▶ _What is required_
For this exercise, write out the whole listing below exactly, omitting its images.

▶ _Given data_
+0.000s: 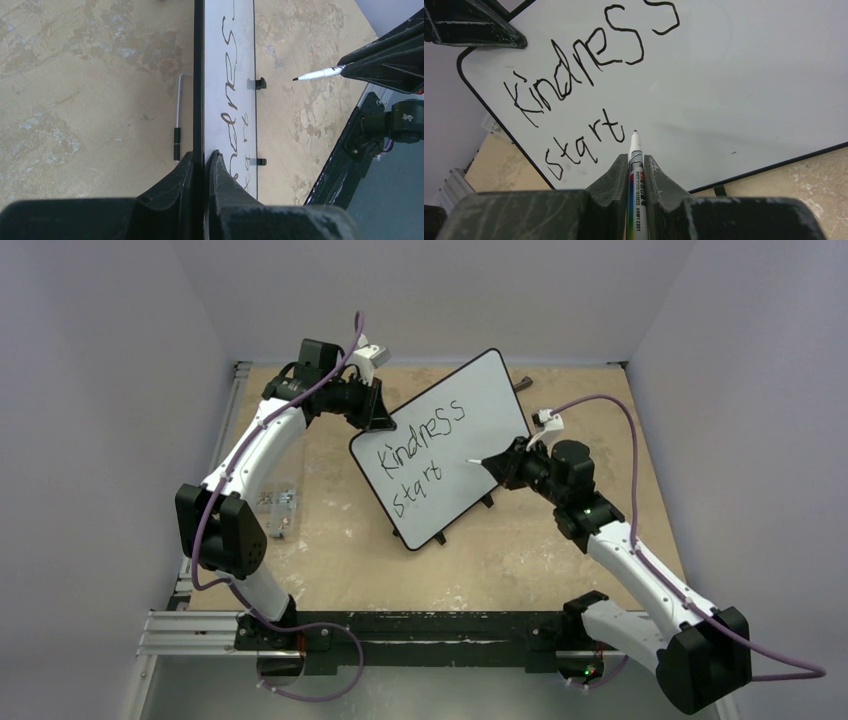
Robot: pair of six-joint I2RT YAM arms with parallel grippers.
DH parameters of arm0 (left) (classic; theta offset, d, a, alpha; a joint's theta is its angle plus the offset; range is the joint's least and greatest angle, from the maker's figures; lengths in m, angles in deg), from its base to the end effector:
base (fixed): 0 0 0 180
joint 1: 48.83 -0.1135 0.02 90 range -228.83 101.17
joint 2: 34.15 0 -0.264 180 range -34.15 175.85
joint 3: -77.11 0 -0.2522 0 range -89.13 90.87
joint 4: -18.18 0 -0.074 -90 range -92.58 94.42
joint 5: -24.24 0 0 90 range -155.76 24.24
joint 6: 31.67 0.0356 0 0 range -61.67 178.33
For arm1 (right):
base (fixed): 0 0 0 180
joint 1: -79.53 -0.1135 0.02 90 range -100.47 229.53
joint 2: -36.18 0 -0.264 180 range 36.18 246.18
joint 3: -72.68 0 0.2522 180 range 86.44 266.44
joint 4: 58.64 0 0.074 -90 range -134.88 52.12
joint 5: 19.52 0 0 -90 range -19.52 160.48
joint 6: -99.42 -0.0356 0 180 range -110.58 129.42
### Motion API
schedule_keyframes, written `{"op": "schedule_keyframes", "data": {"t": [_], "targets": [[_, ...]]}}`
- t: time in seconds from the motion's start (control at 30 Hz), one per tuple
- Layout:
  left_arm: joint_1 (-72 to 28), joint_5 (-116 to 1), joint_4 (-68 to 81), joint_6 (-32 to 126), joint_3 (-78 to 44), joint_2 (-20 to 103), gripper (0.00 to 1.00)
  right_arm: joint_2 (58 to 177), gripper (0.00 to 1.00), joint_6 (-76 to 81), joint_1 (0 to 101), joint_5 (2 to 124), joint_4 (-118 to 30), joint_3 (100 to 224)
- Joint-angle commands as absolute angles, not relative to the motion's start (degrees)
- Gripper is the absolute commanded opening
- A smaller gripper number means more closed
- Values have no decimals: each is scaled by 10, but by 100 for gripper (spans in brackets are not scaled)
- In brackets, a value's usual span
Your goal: Write a sentence on the whiteboard
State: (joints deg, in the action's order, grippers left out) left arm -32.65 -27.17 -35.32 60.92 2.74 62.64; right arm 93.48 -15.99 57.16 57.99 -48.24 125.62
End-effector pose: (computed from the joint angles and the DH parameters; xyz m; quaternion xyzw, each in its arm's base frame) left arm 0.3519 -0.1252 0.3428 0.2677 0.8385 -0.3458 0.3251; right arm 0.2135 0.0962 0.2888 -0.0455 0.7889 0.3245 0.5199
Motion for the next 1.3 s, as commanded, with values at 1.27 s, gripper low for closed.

▶ _Solution below_
+0.000s: 
Robot: pair of six-joint I2RT YAM arms with parallel grippers.
DH parameters of arm0 (left) (classic; theta offset, d, a, alpha; a joint's theta is its angle plus the offset; range is the joint's least and greatest angle, from the maker's figures; lengths in m, angles in deg), from its base to the end effector:
base (fixed): 0 0 0 180
joint 1: 48.83 -0.1135 0.02 90 range -228.83 101.17
joint 2: 34.15 0 -0.264 180 range -34.15 175.85
joint 3: -77.11 0 -0.2522 0 range -89.13 90.87
joint 4: -18.18 0 -0.074 -90 range -92.58 94.42
joint 5: -24.24 0 0 90 range -155.76 24.24
joint 6: 31.67 0.0356 0 0 range -61.67 178.33
For arm1 (right):
base (fixed): 0 0 0 180
joint 1: -79.53 -0.1135 0.02 90 range -100.47 229.53
joint 2: -36.18 0 -0.264 180 range 36.18 246.18
joint 3: -72.68 0 0.2522 180 range 86.44 266.44
joint 4: 58.64 0 0.074 -90 range -134.88 52.12
joint 5: 19.52 0 0 -90 range -19.52 160.48
joint 6: -99.42 -0.0356 0 180 range -110.58 129.42
### Motion API
schedule_keyframes, written `{"op": "schedule_keyframes", "data": {"t": [_], "targets": [[_, ...]]}}`
- t: time in seconds from the motion's start (control at 30 Hz), one per tuple
- Layout:
  left_arm: joint_1 (-72 to 28), joint_5 (-116 to 1), joint_4 (-68 to 81), joint_6 (-32 to 126), joint_3 (-78 to 44), joint_2 (-20 to 103), gripper (0.00 to 1.00)
  right_arm: joint_2 (58 to 177), gripper (0.00 to 1.00), joint_6 (-76 to 81), joint_1 (0 to 101), joint_5 (2 to 124), joint_4 (-118 to 30), joint_3 (100 to 224)
- Joint-angle commands as absolute angles, not relative to the motion's start (degrees)
- Gripper is the absolute commanded opening
- A smaller gripper number means more closed
- Values have no decimals: each is scaled by 10, but by 100 for gripper (spans in brackets are not scaled)
- In brackets, a value's usual span
Your goal: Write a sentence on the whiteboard
State: (joints deg, in the action's order, grippers left out) left arm -32.65 -27.17 -35.32 60.92 2.74 62.64; right arm 93.48 -15.99 57.16 57.99 -48.24 125.62
End-effector pose: (computed from the joint angles and the DH parameters; xyz m; quaternion xyzw, each in its arm's base frame) left arm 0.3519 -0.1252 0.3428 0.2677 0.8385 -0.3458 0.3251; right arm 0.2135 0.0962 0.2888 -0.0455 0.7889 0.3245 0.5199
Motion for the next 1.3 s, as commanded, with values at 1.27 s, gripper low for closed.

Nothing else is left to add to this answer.